**What is expected**: Determine the count of lines in the following entries that contain the string "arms". Write only the number.

Data shown Block Start

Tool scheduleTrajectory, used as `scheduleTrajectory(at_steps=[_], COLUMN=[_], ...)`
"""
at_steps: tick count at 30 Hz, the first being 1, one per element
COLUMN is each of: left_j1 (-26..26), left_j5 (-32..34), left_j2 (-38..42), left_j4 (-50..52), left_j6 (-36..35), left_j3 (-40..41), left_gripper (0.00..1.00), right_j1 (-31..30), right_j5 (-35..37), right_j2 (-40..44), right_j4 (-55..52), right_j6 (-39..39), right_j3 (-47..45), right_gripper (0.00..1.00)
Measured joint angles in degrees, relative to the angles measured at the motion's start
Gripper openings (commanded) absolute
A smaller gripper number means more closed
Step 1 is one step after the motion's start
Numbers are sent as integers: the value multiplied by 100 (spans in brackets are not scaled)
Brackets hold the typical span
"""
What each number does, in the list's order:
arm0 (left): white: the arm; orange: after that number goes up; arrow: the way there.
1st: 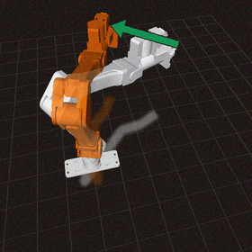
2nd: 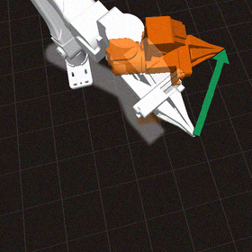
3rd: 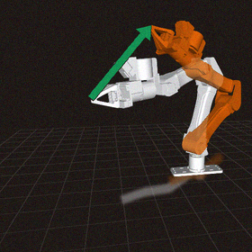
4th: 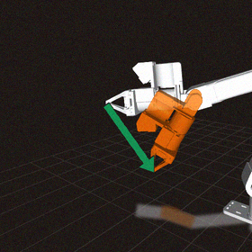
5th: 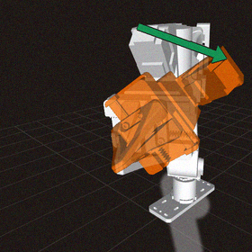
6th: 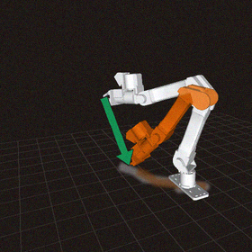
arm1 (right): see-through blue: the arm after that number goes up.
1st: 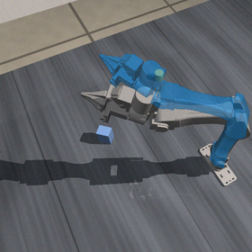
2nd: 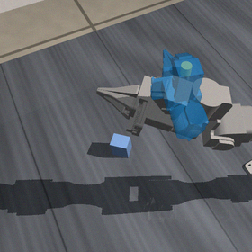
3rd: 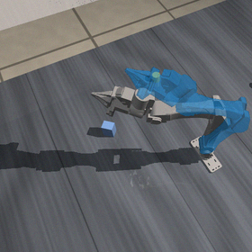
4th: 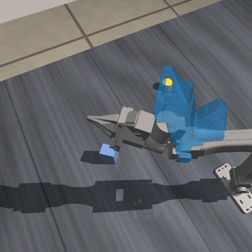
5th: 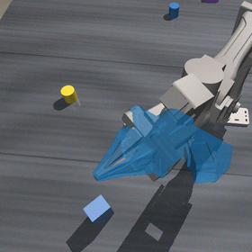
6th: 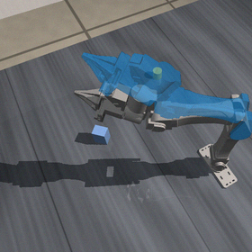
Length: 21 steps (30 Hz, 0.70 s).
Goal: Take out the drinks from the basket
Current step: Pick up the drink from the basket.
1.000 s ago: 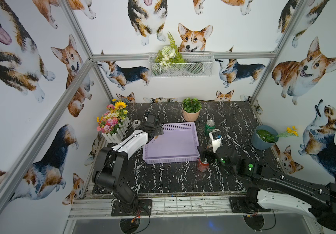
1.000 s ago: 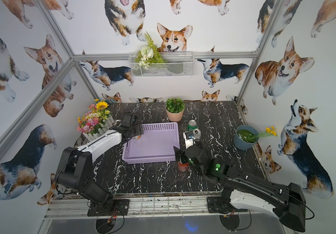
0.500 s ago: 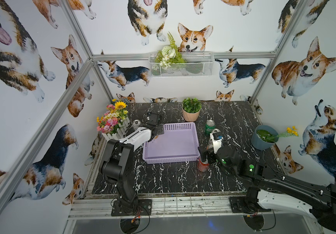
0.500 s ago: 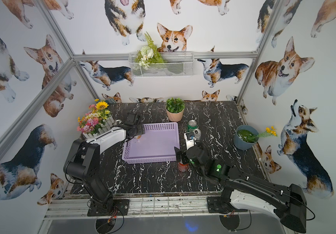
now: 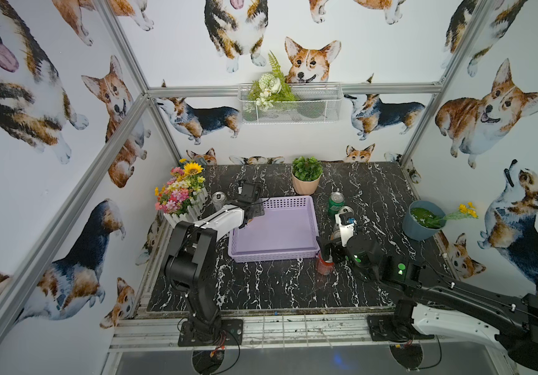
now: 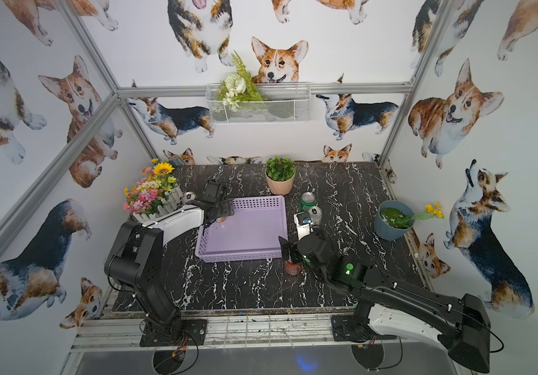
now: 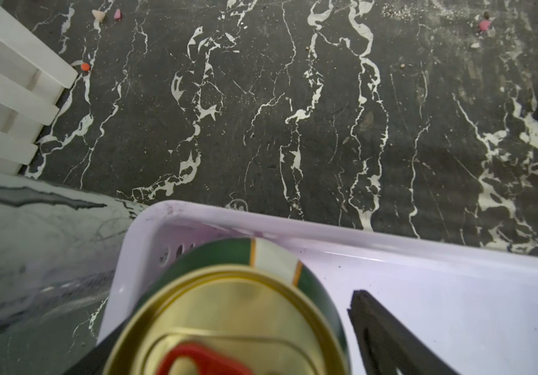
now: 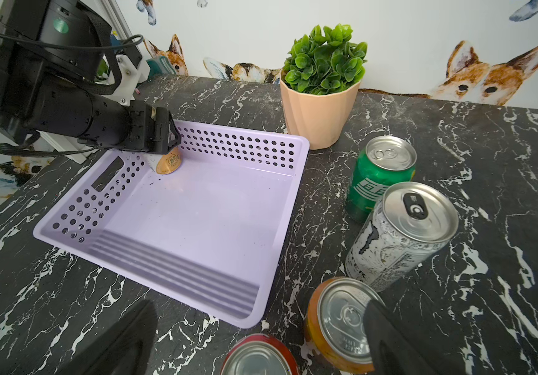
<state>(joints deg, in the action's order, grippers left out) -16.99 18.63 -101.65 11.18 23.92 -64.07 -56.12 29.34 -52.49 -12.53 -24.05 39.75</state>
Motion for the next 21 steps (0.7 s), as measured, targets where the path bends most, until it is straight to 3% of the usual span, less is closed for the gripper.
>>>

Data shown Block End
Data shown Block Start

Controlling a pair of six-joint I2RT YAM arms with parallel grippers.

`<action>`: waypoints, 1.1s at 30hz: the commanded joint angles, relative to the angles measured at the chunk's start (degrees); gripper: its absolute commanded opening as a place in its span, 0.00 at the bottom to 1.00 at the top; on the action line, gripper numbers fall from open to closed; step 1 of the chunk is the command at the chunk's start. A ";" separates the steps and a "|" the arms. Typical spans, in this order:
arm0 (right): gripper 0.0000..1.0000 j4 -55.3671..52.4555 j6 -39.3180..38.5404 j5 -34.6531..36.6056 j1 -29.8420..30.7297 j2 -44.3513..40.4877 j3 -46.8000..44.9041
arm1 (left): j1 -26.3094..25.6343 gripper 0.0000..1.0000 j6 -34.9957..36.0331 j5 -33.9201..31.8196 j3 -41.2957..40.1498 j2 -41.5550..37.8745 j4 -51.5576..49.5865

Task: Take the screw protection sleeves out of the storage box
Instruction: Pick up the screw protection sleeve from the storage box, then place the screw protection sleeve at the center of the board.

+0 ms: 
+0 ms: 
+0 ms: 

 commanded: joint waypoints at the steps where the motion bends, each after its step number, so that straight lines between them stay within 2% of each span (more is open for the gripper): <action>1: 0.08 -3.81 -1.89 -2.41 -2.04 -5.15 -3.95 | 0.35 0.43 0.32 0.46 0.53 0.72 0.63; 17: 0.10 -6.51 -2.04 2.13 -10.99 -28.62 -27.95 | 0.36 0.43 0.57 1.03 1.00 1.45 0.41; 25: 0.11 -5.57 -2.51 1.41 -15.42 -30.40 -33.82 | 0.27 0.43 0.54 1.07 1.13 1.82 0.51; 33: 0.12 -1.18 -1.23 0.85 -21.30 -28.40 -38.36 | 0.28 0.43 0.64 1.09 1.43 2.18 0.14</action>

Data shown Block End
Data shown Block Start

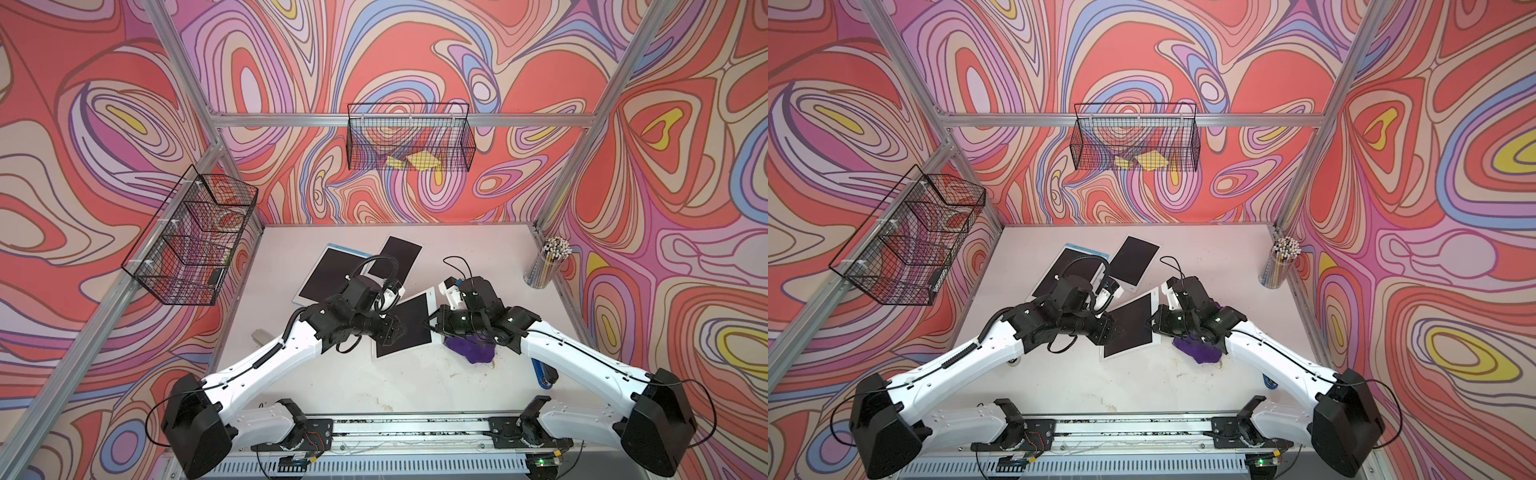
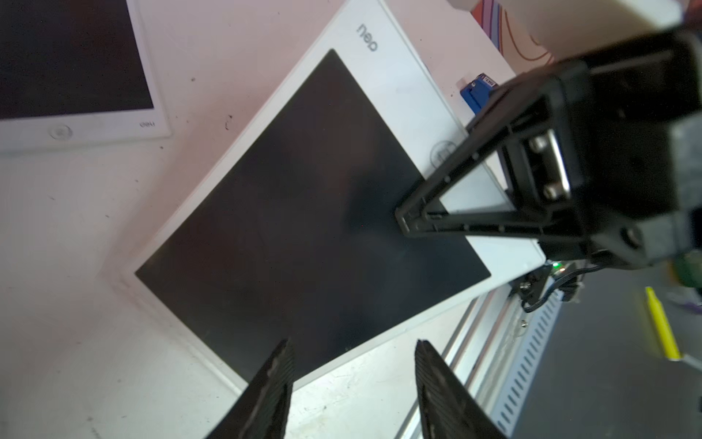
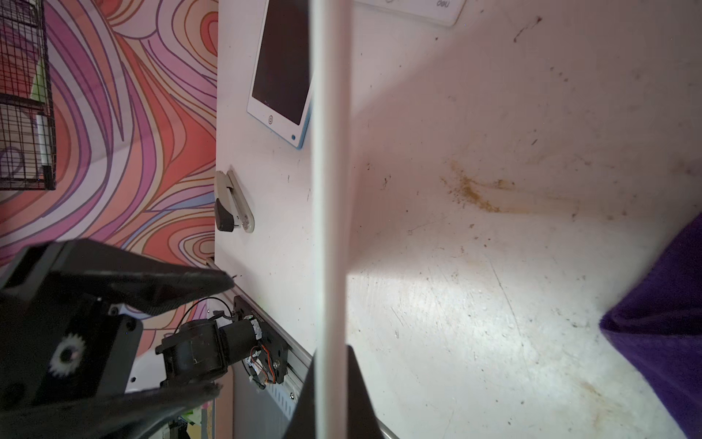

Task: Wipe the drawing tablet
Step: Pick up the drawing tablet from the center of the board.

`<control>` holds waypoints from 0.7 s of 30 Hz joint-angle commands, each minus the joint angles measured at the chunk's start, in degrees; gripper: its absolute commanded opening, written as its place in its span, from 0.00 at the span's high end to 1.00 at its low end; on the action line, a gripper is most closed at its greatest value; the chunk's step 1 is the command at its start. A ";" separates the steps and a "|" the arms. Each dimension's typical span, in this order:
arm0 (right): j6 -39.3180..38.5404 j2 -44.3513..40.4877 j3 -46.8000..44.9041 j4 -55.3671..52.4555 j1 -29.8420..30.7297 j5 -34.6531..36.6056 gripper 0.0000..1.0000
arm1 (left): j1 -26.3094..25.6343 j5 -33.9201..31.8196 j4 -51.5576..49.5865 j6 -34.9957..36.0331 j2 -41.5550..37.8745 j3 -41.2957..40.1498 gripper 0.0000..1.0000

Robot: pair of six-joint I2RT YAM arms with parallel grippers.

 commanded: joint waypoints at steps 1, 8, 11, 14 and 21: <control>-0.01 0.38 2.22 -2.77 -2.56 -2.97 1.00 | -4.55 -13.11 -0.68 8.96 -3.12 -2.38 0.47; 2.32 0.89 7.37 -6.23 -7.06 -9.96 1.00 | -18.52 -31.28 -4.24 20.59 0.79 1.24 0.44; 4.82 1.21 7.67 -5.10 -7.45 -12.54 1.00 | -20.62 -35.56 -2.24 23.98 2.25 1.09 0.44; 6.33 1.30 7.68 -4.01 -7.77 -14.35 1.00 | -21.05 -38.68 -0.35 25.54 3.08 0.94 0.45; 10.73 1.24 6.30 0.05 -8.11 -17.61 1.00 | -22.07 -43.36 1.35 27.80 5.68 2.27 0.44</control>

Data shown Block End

**Answer**: 4